What you return should be the lines of the data containing "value", each in full.

───── Exercise materials ─────

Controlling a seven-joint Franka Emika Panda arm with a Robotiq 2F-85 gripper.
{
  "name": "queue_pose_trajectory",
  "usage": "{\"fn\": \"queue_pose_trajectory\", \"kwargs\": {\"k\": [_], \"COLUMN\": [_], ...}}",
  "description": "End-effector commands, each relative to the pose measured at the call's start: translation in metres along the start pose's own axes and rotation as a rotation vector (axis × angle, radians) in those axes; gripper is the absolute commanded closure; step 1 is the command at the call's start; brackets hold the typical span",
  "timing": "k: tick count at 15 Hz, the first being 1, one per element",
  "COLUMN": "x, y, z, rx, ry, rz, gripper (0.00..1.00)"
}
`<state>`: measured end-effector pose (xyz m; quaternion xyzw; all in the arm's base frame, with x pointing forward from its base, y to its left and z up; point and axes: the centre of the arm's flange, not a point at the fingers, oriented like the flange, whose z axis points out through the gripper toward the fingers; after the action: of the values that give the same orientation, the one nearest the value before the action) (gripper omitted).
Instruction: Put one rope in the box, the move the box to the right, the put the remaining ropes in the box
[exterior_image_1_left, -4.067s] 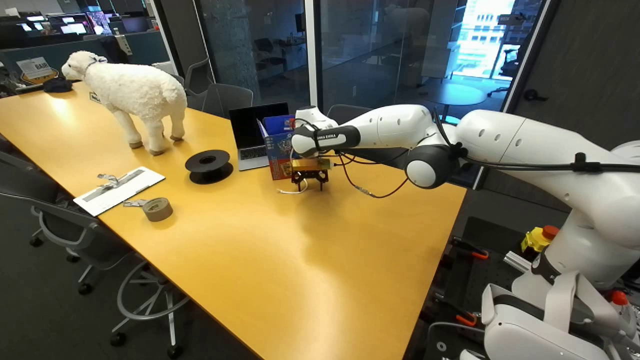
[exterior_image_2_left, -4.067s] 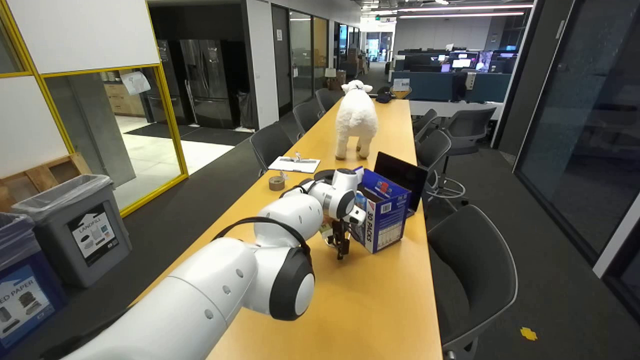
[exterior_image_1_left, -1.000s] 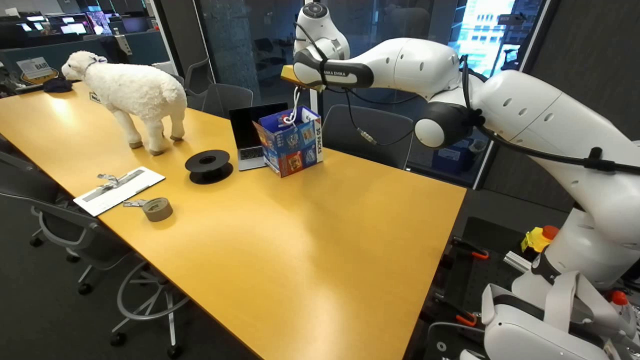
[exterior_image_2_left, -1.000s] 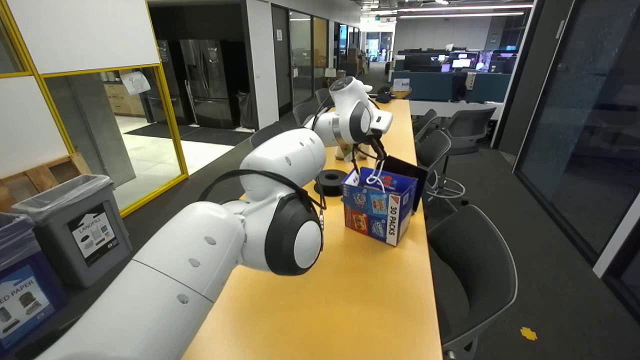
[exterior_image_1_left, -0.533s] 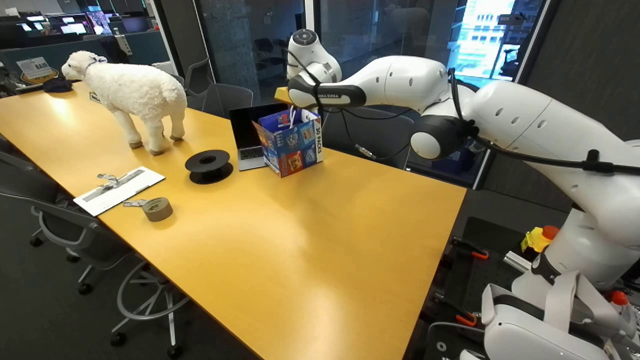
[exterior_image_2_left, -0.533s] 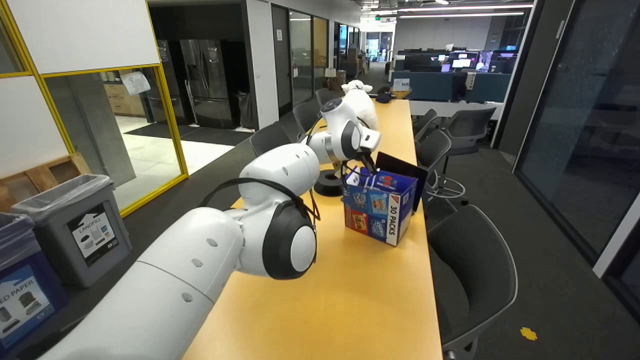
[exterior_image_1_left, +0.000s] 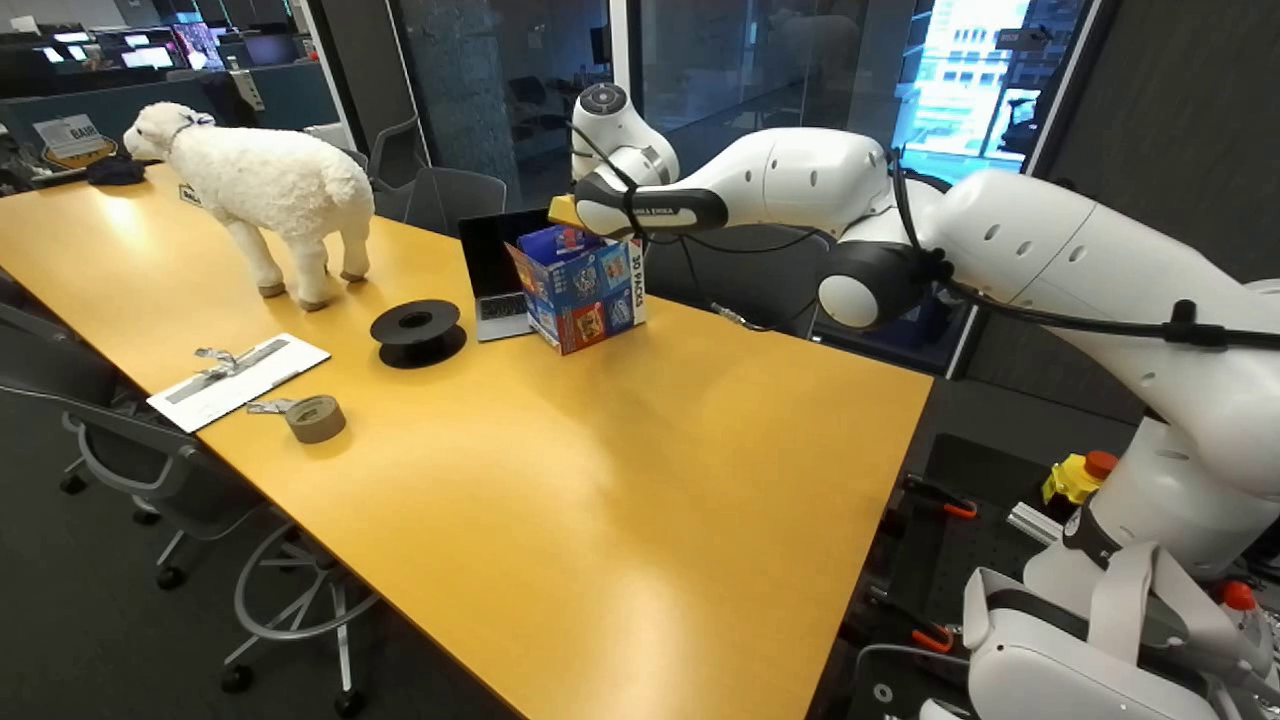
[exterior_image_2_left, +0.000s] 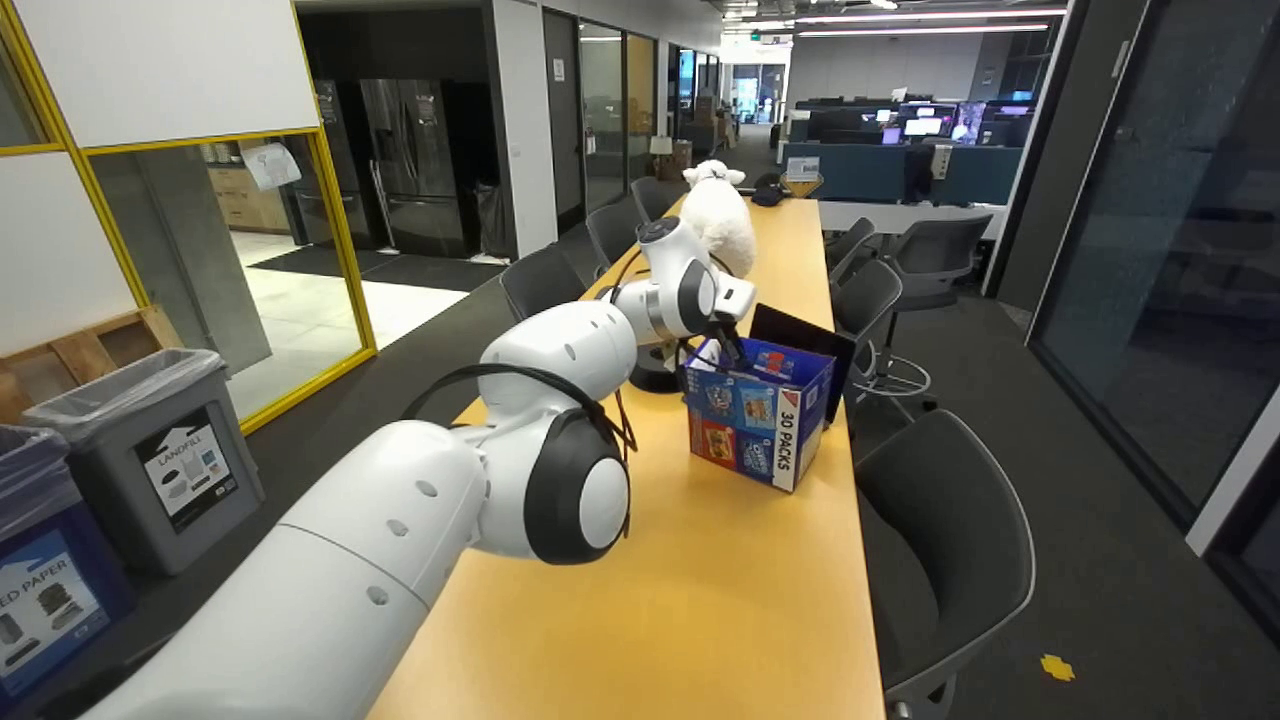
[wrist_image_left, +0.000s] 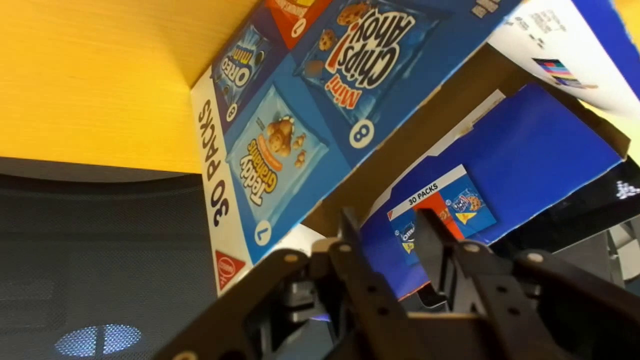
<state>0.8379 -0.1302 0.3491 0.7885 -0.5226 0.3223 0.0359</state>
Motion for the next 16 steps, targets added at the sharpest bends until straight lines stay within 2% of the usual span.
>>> {"fn": "queue_pose_trajectory", "kwargs": {"k": [1, 5, 7, 10, 16], "x": [0.013, 0.026, 0.046, 0.082, 0.137], "y": [-0.018, 0.015, 0.041, 0.083, 0.151], "z": [0.011, -0.007, -0.026, -0.056, -0.108], "rx": [-0.008, -0.037, -0.045, 0.0, 0.151], "ry": [-0.012, -0.146, -0.212, -0.312, -0.505], "rz": [-0.049, -0.23, -0.317, -0.429, -0.623], "gripper": [0.33, 0.02, 0.0, 0.0, 0.0]}}
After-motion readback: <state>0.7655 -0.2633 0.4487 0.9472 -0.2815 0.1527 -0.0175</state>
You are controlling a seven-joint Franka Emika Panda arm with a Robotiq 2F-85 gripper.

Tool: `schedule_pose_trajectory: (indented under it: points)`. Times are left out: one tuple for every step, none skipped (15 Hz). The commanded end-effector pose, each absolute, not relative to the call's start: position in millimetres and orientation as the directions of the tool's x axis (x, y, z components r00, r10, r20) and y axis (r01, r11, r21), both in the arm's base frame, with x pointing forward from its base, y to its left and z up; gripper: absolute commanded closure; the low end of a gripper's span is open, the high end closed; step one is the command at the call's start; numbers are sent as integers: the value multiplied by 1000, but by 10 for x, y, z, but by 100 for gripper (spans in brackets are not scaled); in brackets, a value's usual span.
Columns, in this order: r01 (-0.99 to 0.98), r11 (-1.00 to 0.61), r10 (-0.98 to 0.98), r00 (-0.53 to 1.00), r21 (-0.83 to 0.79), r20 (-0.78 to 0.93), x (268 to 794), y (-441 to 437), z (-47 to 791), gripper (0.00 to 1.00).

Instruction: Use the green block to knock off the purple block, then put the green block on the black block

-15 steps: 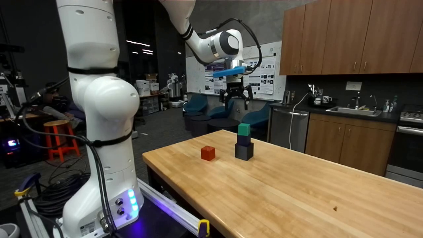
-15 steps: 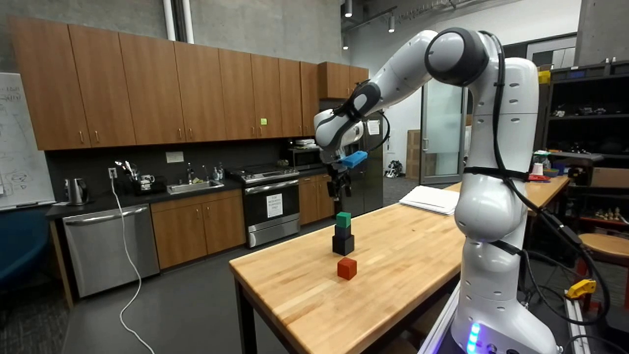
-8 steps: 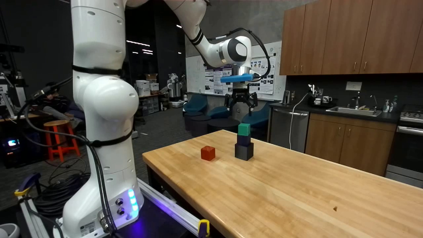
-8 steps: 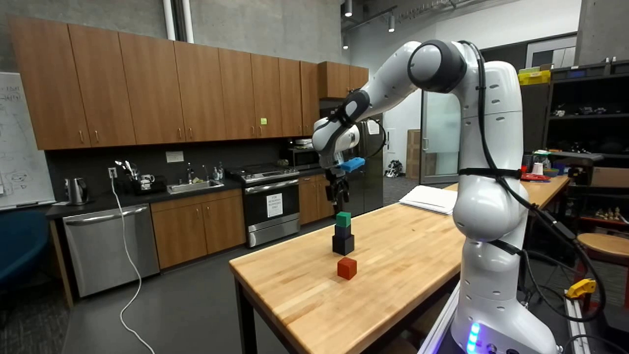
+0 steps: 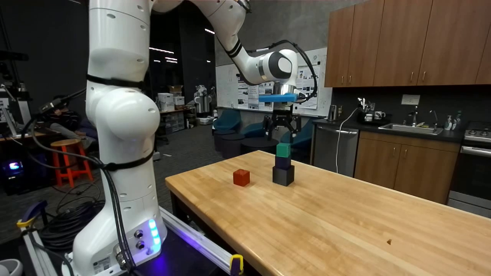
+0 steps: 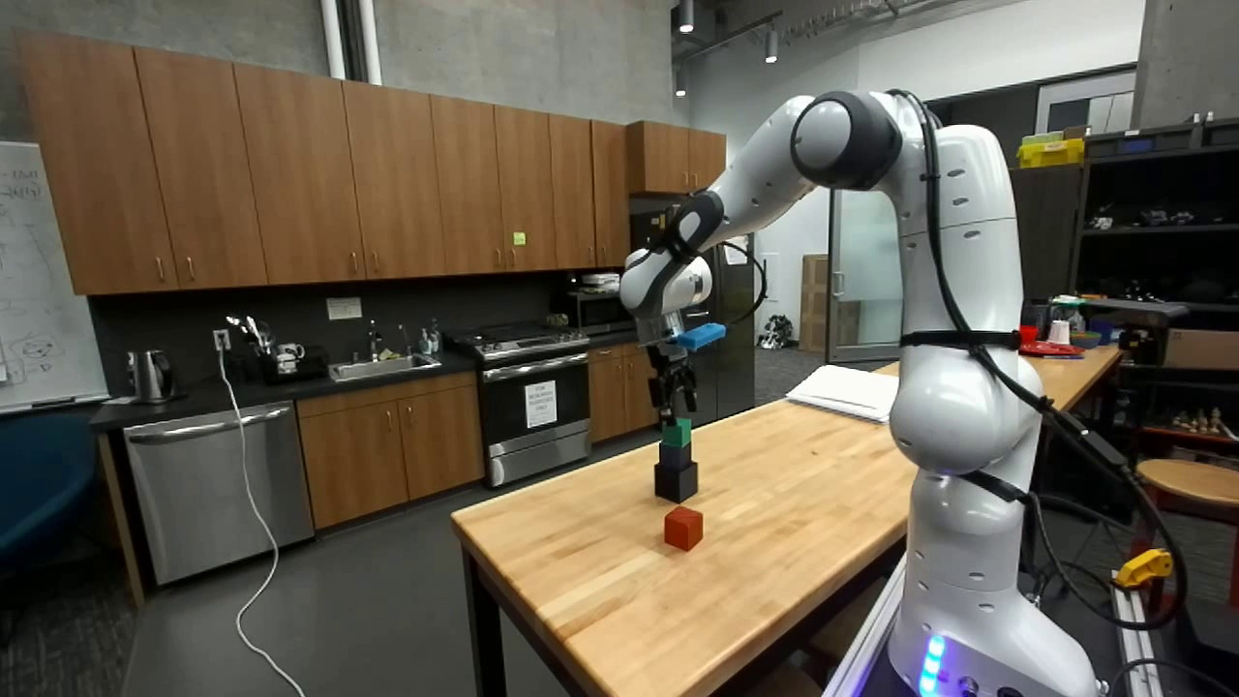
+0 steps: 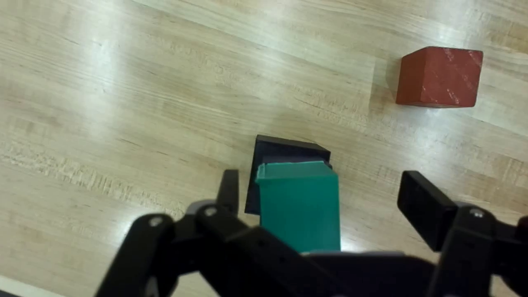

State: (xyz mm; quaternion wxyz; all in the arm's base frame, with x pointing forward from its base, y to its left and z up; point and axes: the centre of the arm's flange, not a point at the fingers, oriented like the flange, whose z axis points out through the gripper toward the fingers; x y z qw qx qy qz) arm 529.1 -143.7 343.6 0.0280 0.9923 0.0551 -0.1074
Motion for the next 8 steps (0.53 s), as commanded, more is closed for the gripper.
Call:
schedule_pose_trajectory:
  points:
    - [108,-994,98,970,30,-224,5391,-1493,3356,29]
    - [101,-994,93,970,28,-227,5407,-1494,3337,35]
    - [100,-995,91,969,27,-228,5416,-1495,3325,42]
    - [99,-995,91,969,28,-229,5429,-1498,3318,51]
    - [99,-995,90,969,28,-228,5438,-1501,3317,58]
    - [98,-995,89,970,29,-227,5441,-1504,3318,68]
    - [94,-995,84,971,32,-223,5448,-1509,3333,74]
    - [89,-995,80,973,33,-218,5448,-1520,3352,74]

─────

Written answer:
`<state>`: measured end-effector pose (xyz m; quaternion xyzw; all in the arm's base frame, with x pointing forward from its base, y to its left and z up; point and axes: the centre of the arm's flange, not a point at the fingers, oriented like the flange, whose z axis points out through the gripper toward the fingers; after the action: of the values that give the same orientation, the one nearest the value before the action) (gripper omitted).
Tool: `schedule_pose_trajectory: (indented under it: points)`. Times are left out: one tuple for every step, none skipped (15 Hz). The commanded end-effector pose, each absolute, not relative to the call's start: position in millimetres and orientation as the directions of the tool's x axis (x, y, z components r00, r10, r20) and y axis (r01, r11, r21), both in the arm's base frame, with x pointing forward from its base, y to its left and z up; gripper: absolute commanded closure; the low end of a gripper's span is open, the high end closed; step one is the command at the call's start; numbers are sent as integers: the value multiplied by 1000, but by 10 for x, y, z, but by 100 for gripper (spans in brackets are not scaled); in brackets, a value's usual span.

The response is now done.